Although xenograft subcutaneous tumor models have served a useful purpose for the preclinical efficacy of anticancer drugs, the recent trend has diverted attention toward developing orthotopic tumor models. To this end, urinary and digestive tract tumors have been constructed in immune-deficient SCID mice and nude mice making use of corresponding malignant tumor cells., McLemore et al. established the first orthotopic model of human lung cancer in nude mice through endobronchial injection. Later on, researchers adopted injection of tumor cells through the tail vein , and intrapulmonary inoculation of the tumor mass.
In the present study, we have used xenograft subcutaneous and intrathoracic tumor model in mice for assessing in vivo antitumor activity of artemisinin dimer oxime (Ox) alone and in combination with topotecan (Tp) – a known anticancer drug.
| Materials and Methods|| |
Topotecan was obtained from Santa Cruz Biotechnology Inc. (Santa Cruz, CA, USA) and dissolved in injectable water. Artemisinin dimer oxime was synthesized at ElSohly Laboratories Inc., Oxford, MS, USA. Matrigel was purchased from BD Biosciences, (Billerica, MA, USA).

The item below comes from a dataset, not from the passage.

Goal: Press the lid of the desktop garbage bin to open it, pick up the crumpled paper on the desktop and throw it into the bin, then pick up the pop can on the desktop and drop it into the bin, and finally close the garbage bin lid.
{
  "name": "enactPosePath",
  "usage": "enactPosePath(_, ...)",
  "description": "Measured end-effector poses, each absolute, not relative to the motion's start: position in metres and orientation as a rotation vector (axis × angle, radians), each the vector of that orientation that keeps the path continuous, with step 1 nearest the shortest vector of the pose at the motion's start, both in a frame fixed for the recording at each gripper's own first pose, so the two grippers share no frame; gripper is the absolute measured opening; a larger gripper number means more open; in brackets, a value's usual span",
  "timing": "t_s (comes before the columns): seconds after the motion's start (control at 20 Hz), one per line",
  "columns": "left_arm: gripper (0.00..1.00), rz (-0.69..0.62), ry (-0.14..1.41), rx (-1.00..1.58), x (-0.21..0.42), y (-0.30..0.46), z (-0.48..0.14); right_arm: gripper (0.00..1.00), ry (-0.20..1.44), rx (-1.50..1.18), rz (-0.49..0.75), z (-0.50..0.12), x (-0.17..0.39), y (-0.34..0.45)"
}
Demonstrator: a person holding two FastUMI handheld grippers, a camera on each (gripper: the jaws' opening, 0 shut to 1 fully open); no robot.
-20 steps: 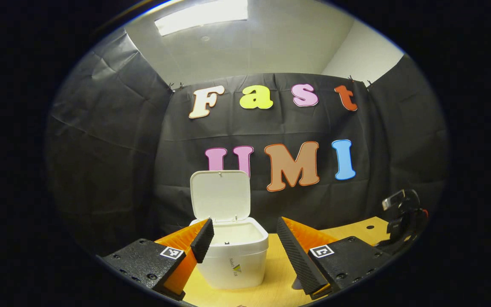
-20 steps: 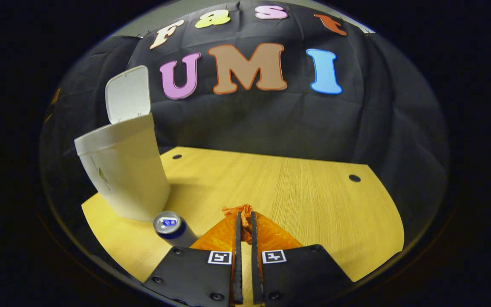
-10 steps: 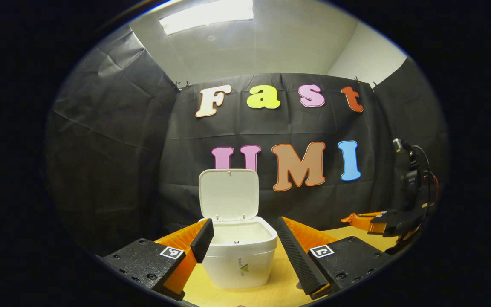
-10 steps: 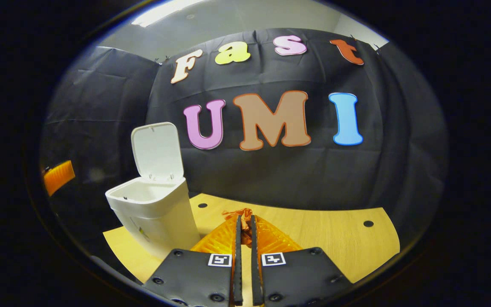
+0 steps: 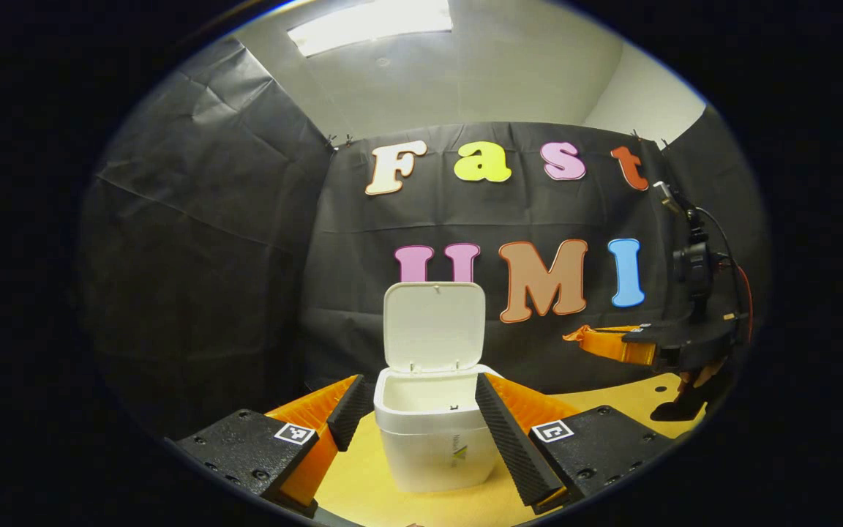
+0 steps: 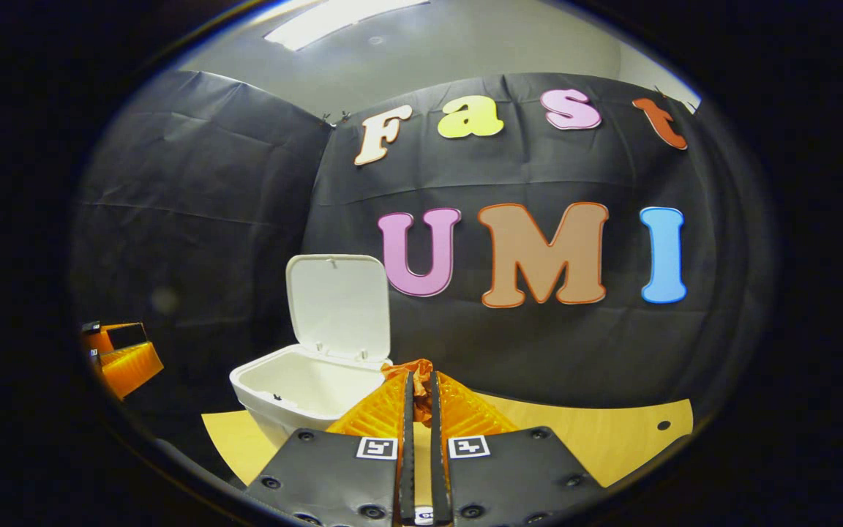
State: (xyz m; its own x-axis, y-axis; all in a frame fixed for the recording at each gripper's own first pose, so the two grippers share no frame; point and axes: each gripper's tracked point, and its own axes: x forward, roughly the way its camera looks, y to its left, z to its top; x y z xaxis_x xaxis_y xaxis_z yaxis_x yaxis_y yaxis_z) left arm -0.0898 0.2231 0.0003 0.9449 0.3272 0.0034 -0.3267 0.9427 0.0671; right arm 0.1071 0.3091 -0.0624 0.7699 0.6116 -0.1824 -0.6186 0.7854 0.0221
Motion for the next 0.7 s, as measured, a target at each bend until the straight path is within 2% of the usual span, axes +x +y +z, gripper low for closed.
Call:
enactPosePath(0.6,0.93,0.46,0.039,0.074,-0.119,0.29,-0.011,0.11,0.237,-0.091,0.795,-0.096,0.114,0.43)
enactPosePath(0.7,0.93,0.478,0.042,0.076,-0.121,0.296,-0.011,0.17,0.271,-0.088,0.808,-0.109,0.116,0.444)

Synthesis of the dimer oxime
Dihydroartemisinin dimer ketone, (50 mg, 0.08 mmol), sodium acetate (0.48 mmol), and hydroxyl amine (0.1 mmol) were taken in 5 ml of dichloromethane (freshly distilled) and refluxed for 4 h under argon. TLC indicated the completion of the reaction [Figure 1].
The resulting reaction product was stripped to dryness, the residue dissolved in 6 ml of ethyl acetate, washed with water, dried over anhydrous sodium sulfate, and evaporated to dryness.
The residue was chromatographed on silica gel column (300 mg) and eluted with hexane with polarity increasing to 60:40 hexane: ethyl acetate. Fractions were collected and combined according to TLC similarities to give one major fraction having the desired product (44.1 mg), with spectral data consistent with structure of dimer oxime.
Human nonsmall cell lung cancer cell lines (NCI-H640) were purchased from ATCC (Bethesda, MD). These cell lines were grown in RPMI 1640 with 10% fetal calf serum supplemented with 1% PenStrep. When the monolayers were 90%–95% confluent, the cells were harvested and suspended to the desired concentration (~1-2 × 107 cells/100 μL in RPMI1640 with equal volume of Matrigel 1 mg/ml (Corning Life sciences).
Athymic nude mice (nu/nu) were obtained from Harlan Lab Inc. (Indianapolis, IN). These mice were housed in filter-top microisolator cages and provided autoclaved corn cob bedding and sterilized animal chow. They were housed in a room with 12 h night and day cycles. This tumor model protocol was approved by the University of Mississippi, IACUC.
Preparation of topotecan and oxime for animal dosing
Mice were injected ip with Ox at a dose of 10 mg/kg body weight (dissolved in ethanol 5%, cremophore 5%, and injectable water 90%) and Tp at a dose of 2 mg/kg body weight (dissolved in injectable water).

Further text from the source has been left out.